Buying a business is a significant financial commitment. Before signing anything, you need advice on the structure of the purchase (asset sale vs share sale), due diligence on the business assets and liabilities, review of the business contract, assignment of existing leases and contracts, and advice on restraint of trade clauses. We guide you through every step.
QWhat is due diligence and why does it matter?
Due diligence is the process of investigating a business before you commit to buying it. It involves reviewing financial records, existing contracts, leases, employee entitlements, intellectual property, and any potential liabilities. Proper due diligence can reveal hidden problems and protect you from inheriting someone else's issues.
QDo I need a lawyer to review a commercial lease?
Yes. Commercial leases are complex legal documents that commit you to significant financial obligations — often for 5 years or more. We review all terms, negotiate improvements, and ensure you understand your obligations before signing. This is far less costly than dealing with an unfavourable lease later.
QWhat is the difference between a retail lease and a commercial lease?
Retail leases are governed by the Retail Leases Act 1994 (NSW), which provides specific protections for tenants including disclosure requirements, minimum lease terms, and restrictions on outgoings. Commercial and industrial leases are governed primarily by the lease contract itself. Different rules and protections apply to each.
QCan you help if I have a dispute with a business partner?
Yes. Disputes between business partners or co-directors are unfortunately common. We first try to resolve disputes through negotiation or mediation. If that fails, we can commence court proceedings to protect your interests and enforce your legal rights.

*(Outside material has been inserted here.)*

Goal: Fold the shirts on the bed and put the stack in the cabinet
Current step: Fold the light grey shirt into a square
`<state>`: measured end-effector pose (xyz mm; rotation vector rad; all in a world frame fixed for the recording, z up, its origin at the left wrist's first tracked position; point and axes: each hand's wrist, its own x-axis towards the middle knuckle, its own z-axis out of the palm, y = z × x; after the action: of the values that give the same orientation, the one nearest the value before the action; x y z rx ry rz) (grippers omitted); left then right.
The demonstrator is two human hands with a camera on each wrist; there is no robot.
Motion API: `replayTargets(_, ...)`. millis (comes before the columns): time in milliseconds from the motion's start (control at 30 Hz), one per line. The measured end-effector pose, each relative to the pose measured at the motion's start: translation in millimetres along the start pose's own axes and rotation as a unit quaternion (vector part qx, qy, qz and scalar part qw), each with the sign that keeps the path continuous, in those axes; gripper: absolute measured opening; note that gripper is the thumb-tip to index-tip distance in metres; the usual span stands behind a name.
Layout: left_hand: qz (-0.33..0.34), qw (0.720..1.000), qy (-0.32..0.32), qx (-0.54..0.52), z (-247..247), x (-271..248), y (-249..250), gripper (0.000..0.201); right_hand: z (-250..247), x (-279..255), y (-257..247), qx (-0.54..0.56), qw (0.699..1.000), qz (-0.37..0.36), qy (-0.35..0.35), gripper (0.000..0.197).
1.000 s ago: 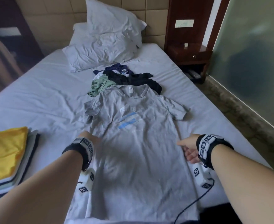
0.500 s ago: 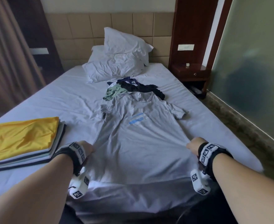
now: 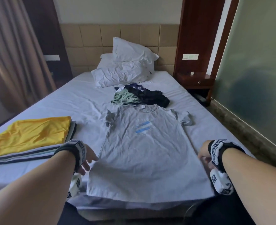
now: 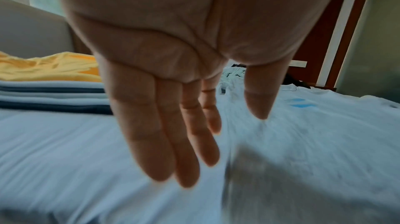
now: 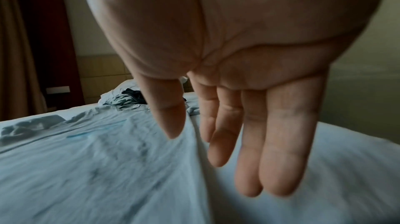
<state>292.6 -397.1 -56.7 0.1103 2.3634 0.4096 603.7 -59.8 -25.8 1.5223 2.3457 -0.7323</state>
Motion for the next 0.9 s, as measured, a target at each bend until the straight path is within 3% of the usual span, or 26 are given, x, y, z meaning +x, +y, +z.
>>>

QWhat should be in a shareholder agreement?
A properly drafted shareholder agreement covers share ownership, decision-making procedures, deadlock resolution, what happens if a shareholder wants to sell, restrictions on competition, and what happens if a shareholder dies or becomes incapacitated. Without one, disputes can become very costly to resolve.
QHow do I recover a debt from a client or supplier?
We assist with debt recovery from initial demand letters through to Local Court or District Court proceedings and enforcement of judgments. Early action is important — the older a debt, the harder it is to recover. We handle debt recovery efficiently and cost-effectively.